Cuando voy al restaurante para recoger la comida de Vern, veo que el agente del FBI aborda a tío Charley en la acera. Paso por su lado —tío Charley actúa como si no me conociera de nada—, entro en el restaurante y dejo la puerta abierta de par en par. Dentro, Sam y nuestros empleados siguen trabajando mientras aguzan el oído para escuchar la conversación entre el agente y tío Charley. May sale de su despacho, y nos quedamos junto a la barra fingiendo charlar, pero observando y escuchándolo todo.

—Así que volviste a China, Charley —dice de pronto el agente en sze yup, y en voz tan alta que miro a May sorprendida. Parece que no sólo quiere que oigamos lo que dice, sino que sepamos que habla con fluidez el dialecto de nuestro distrito.

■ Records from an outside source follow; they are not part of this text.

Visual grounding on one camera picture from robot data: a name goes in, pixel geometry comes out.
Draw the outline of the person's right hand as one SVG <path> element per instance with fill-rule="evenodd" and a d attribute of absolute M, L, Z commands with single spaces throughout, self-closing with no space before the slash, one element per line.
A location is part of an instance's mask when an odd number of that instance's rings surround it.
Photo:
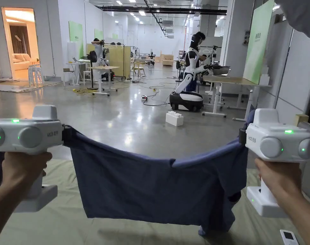
<path fill-rule="evenodd" d="M 302 196 L 299 163 L 268 162 L 260 158 L 256 158 L 254 162 L 259 176 L 280 206 L 290 198 Z"/>

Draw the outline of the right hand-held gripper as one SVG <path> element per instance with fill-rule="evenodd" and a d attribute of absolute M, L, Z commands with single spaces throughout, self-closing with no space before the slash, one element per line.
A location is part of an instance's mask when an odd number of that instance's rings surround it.
<path fill-rule="evenodd" d="M 262 160 L 302 163 L 310 159 L 310 131 L 280 123 L 276 109 L 256 109 L 245 134 L 245 146 Z M 261 186 L 248 186 L 246 195 L 260 216 L 287 217 L 264 181 Z"/>

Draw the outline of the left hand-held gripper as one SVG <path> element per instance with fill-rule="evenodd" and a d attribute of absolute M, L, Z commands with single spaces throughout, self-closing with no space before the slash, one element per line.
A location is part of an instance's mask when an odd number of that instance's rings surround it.
<path fill-rule="evenodd" d="M 23 152 L 37 155 L 48 148 L 63 144 L 64 125 L 57 117 L 54 105 L 36 105 L 30 119 L 0 119 L 0 152 Z M 33 183 L 15 213 L 38 212 L 54 200 L 56 185 L 43 184 L 42 176 Z"/>

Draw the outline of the person's left hand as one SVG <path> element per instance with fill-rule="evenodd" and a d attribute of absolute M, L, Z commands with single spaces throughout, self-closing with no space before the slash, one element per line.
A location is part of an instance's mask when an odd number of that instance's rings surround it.
<path fill-rule="evenodd" d="M 51 159 L 50 152 L 37 155 L 6 152 L 2 162 L 3 180 L 0 186 L 2 196 L 12 197 L 15 201 L 23 200 Z"/>

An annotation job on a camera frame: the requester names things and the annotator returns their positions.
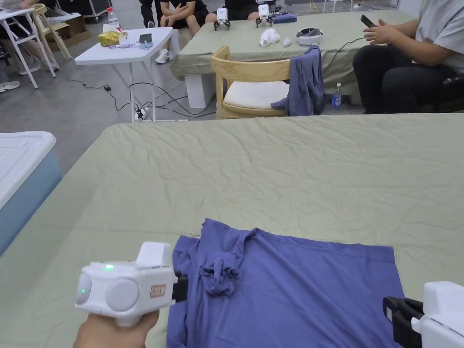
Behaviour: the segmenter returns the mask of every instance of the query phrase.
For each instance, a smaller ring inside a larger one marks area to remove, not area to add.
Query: gray floor
[[[140,28],[142,17],[140,15],[140,4],[138,0],[112,0],[121,26],[124,29]],[[204,0],[208,9],[213,11],[223,4],[222,0]],[[358,11],[372,10],[372,7],[383,9],[383,4],[388,4],[389,0],[366,1],[369,6],[361,6]],[[319,1],[315,4],[317,9],[311,13],[317,13],[322,8]],[[307,14],[309,4],[294,4],[287,9],[296,14]],[[337,5],[337,11],[349,11],[349,5]],[[92,32],[92,39],[80,43],[75,47],[70,47],[70,53],[76,57],[97,42],[97,35],[101,33],[103,18],[99,24],[88,25]],[[21,87],[0,94],[0,132],[23,132],[30,130],[44,130],[53,133],[57,138],[55,151],[58,155],[63,173],[74,165],[86,149],[101,135],[108,126],[121,122],[130,122],[130,106],[126,106],[121,111],[116,111],[114,100],[108,92],[103,89],[85,89],[78,82],[69,82],[65,79],[77,79],[85,82],[87,86],[100,87],[108,84],[112,88],[112,94],[117,99],[117,106],[120,108],[129,102],[129,96],[125,87],[121,84],[118,76],[109,66],[76,66],[73,61],[64,61],[61,55],[56,54],[61,70],[54,79],[49,72],[38,71],[34,77],[39,85],[35,90],[27,76],[20,77],[9,69],[10,77],[21,82]],[[128,76],[128,70],[121,68],[123,75]],[[167,65],[158,67],[158,74],[161,87],[170,89],[176,86],[179,81],[175,80]],[[135,80],[137,82],[147,81],[142,69],[135,70]],[[145,85],[136,86],[137,93],[142,100],[151,100],[149,87]],[[187,95],[184,84],[170,92],[174,98]],[[170,99],[162,96],[158,99],[158,104],[166,103]],[[186,98],[179,100],[181,105],[188,108]],[[359,107],[344,106],[345,113],[361,113]],[[183,110],[174,106],[174,110]],[[210,113],[215,111],[215,101],[204,111]],[[157,117],[160,119],[185,118],[167,110],[158,109]],[[192,120],[214,119],[215,114]]]

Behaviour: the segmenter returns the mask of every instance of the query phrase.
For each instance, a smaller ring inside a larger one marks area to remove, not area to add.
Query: plastic water bottle
[[[337,89],[334,93],[334,96],[332,97],[332,112],[334,114],[338,113],[340,111],[340,105],[342,104],[342,84],[337,83]]]
[[[118,31],[122,31],[121,25],[119,24],[119,19],[117,18],[116,13],[113,11],[112,7],[108,7],[108,23]]]

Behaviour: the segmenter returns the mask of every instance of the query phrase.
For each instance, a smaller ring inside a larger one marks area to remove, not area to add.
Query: container lid
[[[47,132],[0,133],[0,209],[55,143]]]

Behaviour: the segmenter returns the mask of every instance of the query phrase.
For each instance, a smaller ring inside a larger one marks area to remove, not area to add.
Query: knee
[[[259,18],[259,13],[258,12],[252,12],[248,16],[248,20],[257,20]]]
[[[187,22],[188,26],[194,26],[195,24],[197,24],[197,19],[193,14],[185,18],[185,21]]]
[[[385,96],[393,96],[402,94],[404,85],[404,76],[407,72],[404,68],[393,68],[387,71],[382,80],[382,94]]]
[[[214,23],[215,21],[217,21],[217,19],[218,19],[218,18],[216,17],[215,14],[210,13],[210,14],[208,14],[208,15],[206,16],[205,22],[206,22],[206,23]]]
[[[371,46],[371,45],[361,47],[359,51],[356,52],[353,58],[354,70],[364,69],[366,67],[366,62],[372,61],[372,58],[374,57],[374,53],[376,49],[377,49],[376,46]]]
[[[162,15],[161,16],[161,26],[162,27],[165,27],[166,26],[166,21],[168,20],[168,18],[165,16],[165,15]]]

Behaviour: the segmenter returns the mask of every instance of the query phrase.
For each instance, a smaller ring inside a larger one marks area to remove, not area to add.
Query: white storage box
[[[0,255],[61,181],[47,132],[0,134]]]

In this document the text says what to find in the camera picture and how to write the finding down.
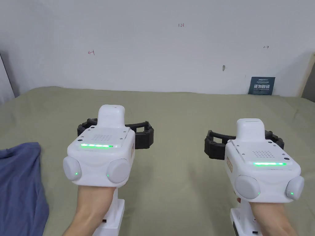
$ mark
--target white wall
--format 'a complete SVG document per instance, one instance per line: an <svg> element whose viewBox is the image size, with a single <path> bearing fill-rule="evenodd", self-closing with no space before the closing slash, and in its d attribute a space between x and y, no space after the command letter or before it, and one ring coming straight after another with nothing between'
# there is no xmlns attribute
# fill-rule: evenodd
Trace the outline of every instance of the white wall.
<svg viewBox="0 0 315 236"><path fill-rule="evenodd" d="M0 105L13 98L14 94L10 85L10 81L0 57Z"/></svg>
<svg viewBox="0 0 315 236"><path fill-rule="evenodd" d="M20 93L242 94L251 76L275 76L274 94L296 96L315 51L314 12L314 0L1 0L0 51Z"/></svg>

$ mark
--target blue cloth
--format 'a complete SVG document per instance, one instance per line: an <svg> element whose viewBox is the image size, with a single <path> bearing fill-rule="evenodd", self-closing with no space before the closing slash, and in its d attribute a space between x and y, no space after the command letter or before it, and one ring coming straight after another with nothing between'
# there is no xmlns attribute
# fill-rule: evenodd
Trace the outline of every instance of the blue cloth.
<svg viewBox="0 0 315 236"><path fill-rule="evenodd" d="M42 236L49 214L38 143L0 150L0 236Z"/></svg>

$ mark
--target green bedsheet
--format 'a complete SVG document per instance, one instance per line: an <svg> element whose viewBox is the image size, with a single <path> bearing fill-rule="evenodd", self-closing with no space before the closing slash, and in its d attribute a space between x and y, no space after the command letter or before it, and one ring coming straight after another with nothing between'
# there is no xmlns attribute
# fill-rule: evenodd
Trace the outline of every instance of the green bedsheet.
<svg viewBox="0 0 315 236"><path fill-rule="evenodd" d="M304 192L287 204L300 236L315 235L315 103L303 98L195 93L120 92L43 87L0 106L0 149L24 142L42 147L42 181L50 215L44 236L60 236L72 220L77 186L62 160L77 126L103 104L126 109L125 122L149 121L154 144L137 150L127 184L121 236L234 235L230 208L238 205L223 161L203 152L209 129L236 134L239 118L259 118L283 138L302 168Z"/></svg>

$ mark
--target forearm
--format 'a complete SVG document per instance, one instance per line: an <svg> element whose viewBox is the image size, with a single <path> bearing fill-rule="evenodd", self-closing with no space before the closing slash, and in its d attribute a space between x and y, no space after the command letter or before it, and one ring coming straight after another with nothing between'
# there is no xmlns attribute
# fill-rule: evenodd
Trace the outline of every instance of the forearm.
<svg viewBox="0 0 315 236"><path fill-rule="evenodd" d="M297 236L285 214L283 204L250 203L263 236Z"/></svg>
<svg viewBox="0 0 315 236"><path fill-rule="evenodd" d="M95 217L76 214L63 236L92 236L100 224Z"/></svg>

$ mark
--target green indicator light
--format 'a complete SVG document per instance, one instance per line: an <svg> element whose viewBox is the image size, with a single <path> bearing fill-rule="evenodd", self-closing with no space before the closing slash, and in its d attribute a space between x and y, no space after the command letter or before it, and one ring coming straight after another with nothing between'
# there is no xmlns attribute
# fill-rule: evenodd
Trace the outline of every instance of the green indicator light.
<svg viewBox="0 0 315 236"><path fill-rule="evenodd" d="M113 145L101 145L101 144L86 144L86 143L82 143L81 144L82 147L93 147L93 148L113 148Z"/></svg>
<svg viewBox="0 0 315 236"><path fill-rule="evenodd" d="M256 166L285 166L287 163L283 162L254 162Z"/></svg>

—Fui a China —admite tío Charley. Apenas podemos oírlo porque le tiembla la voz—. Perdí todos mis ahorros y regresé aquí.

—Nos han dicho que te han oído hablar mal de Chiang Kai-shek.

—Eso no es cierto.

—Lo dice la gente.

—¿Qué gente?

El hombre no contesta, sino que pregunta:

—¿No es cierto que culpas a Chiang Kai-shek de haber perdido tu dinero?

Charley se rasca el cuello, cubierto de rubor, y se humedece los labios.

El agente espera un poco, y luego inquiere:

—¿Dónde están tus papeles?

Tío Charley mira hacia el restaurante en busca de ayuda, ánimo o una posible huida. El agente —un lo fan muy corpulento, de pelo rubio rojizo y pecas en la nariz y las mejillas— sonríe y dice:

—Sí, vamos adentro. Me encantará conocer a tu familia.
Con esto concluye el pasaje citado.